Where the records below show a line containing "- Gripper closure", start copying; end with the line containing "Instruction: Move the", and copy it too.
MATERIAL FOR THIS TASK Start Marker
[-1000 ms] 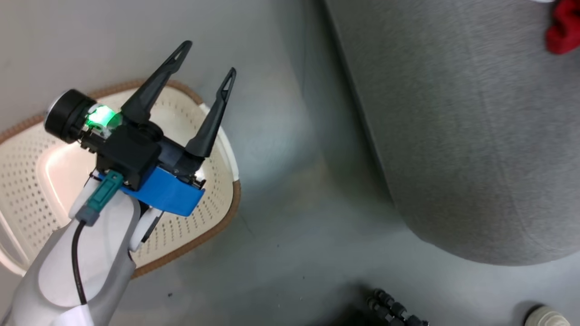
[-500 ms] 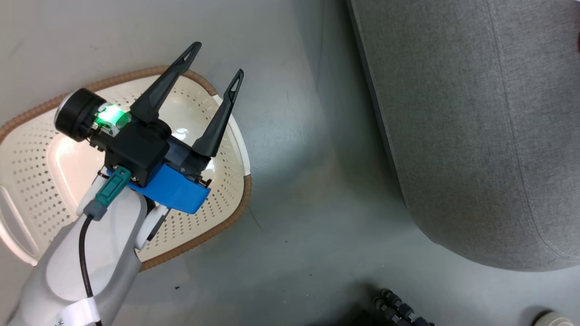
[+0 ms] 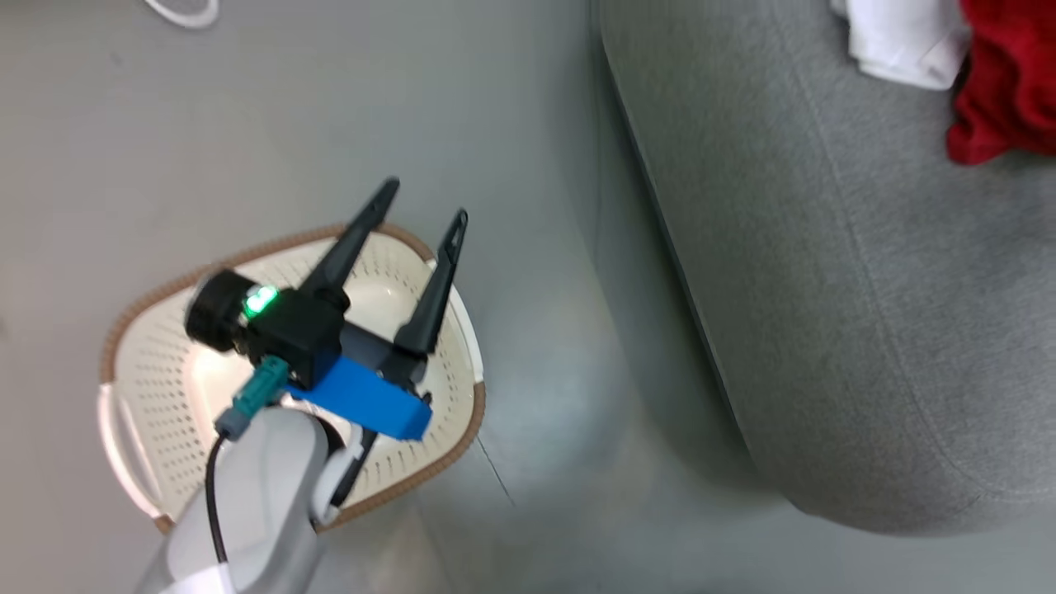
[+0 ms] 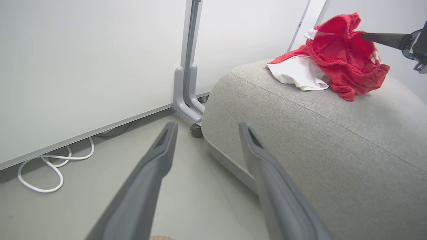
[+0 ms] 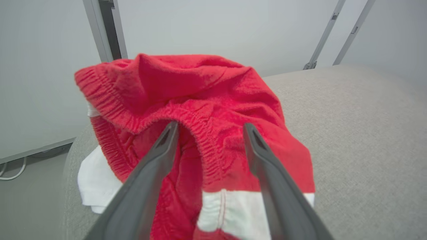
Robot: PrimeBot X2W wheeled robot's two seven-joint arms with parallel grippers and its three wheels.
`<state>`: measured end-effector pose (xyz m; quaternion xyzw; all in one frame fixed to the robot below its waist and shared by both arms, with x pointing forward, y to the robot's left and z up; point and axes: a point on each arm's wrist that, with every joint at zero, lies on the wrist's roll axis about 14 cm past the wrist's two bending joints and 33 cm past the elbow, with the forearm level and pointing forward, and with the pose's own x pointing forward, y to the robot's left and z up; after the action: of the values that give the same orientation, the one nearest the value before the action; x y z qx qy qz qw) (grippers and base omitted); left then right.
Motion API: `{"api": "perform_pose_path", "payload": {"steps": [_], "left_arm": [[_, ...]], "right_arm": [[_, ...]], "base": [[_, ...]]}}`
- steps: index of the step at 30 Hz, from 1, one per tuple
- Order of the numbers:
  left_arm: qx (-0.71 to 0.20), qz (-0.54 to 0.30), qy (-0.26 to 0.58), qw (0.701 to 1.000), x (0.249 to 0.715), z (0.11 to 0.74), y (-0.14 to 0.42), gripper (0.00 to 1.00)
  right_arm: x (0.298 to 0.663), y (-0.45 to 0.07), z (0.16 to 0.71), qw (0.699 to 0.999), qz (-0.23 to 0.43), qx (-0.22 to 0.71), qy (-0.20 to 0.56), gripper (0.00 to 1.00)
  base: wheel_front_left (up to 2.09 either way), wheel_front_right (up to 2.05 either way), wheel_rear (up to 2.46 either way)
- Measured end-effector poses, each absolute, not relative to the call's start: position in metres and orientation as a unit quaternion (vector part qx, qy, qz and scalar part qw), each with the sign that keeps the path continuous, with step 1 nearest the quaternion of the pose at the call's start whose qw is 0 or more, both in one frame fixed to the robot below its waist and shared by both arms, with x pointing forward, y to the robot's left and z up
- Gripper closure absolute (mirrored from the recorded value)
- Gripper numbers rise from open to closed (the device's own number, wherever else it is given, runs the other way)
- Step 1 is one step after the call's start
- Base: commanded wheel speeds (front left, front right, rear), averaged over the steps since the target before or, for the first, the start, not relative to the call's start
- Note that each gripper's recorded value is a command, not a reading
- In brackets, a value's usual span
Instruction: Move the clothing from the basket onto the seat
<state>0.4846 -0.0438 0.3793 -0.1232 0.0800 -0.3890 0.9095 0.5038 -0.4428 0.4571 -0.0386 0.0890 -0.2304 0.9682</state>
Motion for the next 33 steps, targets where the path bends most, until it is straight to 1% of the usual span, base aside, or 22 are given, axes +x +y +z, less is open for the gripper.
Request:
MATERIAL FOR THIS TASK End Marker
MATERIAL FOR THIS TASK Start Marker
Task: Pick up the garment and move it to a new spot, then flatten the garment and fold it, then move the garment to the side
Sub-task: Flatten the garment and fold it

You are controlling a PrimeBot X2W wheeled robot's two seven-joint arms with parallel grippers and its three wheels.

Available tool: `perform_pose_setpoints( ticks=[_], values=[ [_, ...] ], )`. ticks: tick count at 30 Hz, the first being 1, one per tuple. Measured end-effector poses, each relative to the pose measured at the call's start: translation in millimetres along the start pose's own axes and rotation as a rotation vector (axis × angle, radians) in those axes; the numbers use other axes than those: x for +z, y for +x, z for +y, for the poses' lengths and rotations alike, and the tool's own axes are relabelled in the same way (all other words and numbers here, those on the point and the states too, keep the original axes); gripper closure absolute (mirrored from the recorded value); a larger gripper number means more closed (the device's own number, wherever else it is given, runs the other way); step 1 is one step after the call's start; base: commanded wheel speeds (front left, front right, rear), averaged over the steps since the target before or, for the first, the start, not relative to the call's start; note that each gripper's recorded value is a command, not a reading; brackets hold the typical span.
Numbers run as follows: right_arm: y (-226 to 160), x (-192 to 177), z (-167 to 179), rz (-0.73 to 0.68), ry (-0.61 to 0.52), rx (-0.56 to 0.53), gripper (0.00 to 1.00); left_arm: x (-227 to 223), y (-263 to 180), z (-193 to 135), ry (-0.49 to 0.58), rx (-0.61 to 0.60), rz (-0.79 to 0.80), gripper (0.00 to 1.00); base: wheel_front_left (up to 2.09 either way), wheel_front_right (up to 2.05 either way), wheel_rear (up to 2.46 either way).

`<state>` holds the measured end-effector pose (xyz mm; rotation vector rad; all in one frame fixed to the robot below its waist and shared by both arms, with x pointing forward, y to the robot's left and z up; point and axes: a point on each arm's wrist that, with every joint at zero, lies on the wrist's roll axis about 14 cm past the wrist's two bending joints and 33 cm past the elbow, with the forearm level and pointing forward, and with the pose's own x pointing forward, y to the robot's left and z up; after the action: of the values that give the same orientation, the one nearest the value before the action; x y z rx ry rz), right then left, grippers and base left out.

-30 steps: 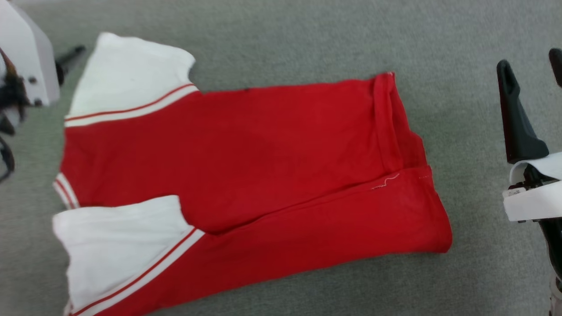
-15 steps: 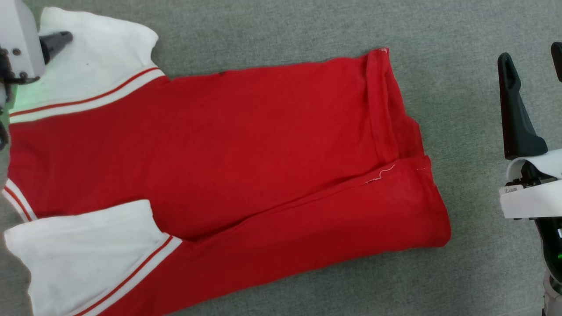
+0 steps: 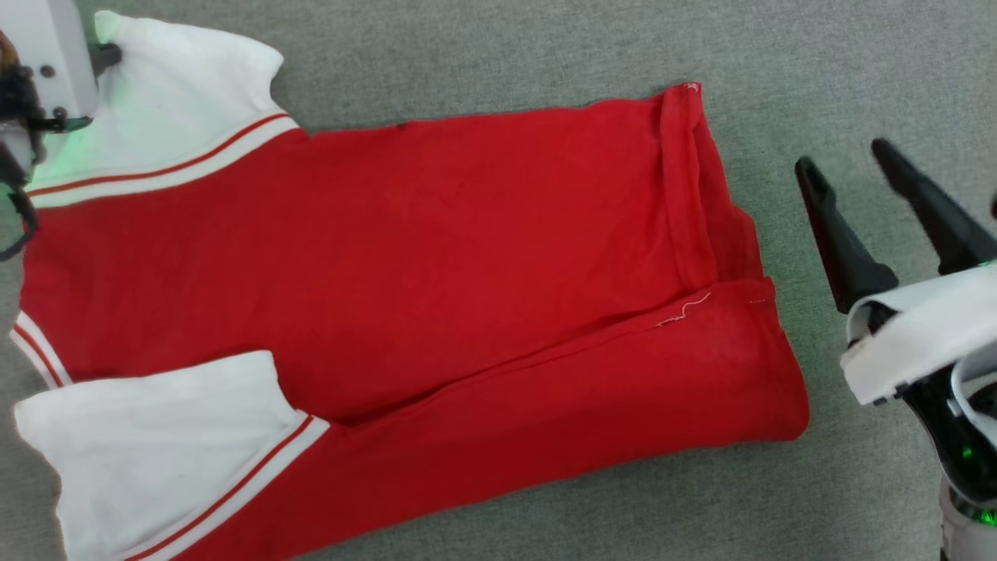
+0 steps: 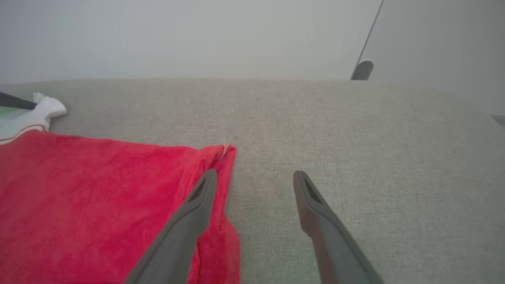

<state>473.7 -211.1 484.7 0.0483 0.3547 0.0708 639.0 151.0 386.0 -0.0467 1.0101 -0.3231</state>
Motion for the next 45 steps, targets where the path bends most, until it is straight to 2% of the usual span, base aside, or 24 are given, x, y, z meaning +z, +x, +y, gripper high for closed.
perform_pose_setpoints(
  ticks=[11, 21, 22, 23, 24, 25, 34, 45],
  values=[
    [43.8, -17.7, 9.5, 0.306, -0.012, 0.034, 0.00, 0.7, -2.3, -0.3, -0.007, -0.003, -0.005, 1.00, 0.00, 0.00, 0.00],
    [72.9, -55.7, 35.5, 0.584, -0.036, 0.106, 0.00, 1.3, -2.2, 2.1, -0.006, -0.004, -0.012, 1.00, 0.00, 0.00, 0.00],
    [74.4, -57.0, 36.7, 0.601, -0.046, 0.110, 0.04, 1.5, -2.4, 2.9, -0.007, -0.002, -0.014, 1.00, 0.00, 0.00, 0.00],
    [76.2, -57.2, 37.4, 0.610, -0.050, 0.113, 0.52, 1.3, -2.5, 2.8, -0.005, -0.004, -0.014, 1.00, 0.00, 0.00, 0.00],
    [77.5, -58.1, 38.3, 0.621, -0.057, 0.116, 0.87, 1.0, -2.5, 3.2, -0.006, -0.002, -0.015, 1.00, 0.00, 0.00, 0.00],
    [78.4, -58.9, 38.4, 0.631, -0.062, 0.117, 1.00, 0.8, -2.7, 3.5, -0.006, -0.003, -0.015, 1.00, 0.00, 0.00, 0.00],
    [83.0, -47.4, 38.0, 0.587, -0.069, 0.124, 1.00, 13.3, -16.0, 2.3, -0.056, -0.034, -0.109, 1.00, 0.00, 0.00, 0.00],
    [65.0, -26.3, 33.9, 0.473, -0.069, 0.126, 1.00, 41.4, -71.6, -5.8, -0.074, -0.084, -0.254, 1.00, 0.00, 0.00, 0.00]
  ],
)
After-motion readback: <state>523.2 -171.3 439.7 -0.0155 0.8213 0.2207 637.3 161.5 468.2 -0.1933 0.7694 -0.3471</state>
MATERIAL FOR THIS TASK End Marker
EXERCISE ANSWER:
- Gripper closure absolute (mirrored from the recorded value)
- Gripper numbers rise from open to closed (the device's own number, wherever else it is given, runs the other way)
- Step 1 is one step after the call's start
- Base: commanded wheel speeds (front left, front right, rear), averaged over the steps since the target before or, for the first, the start, not relative to the call's start
- Note that each gripper's recorded value is a command, not a reading
- In brackets, a value's usual span
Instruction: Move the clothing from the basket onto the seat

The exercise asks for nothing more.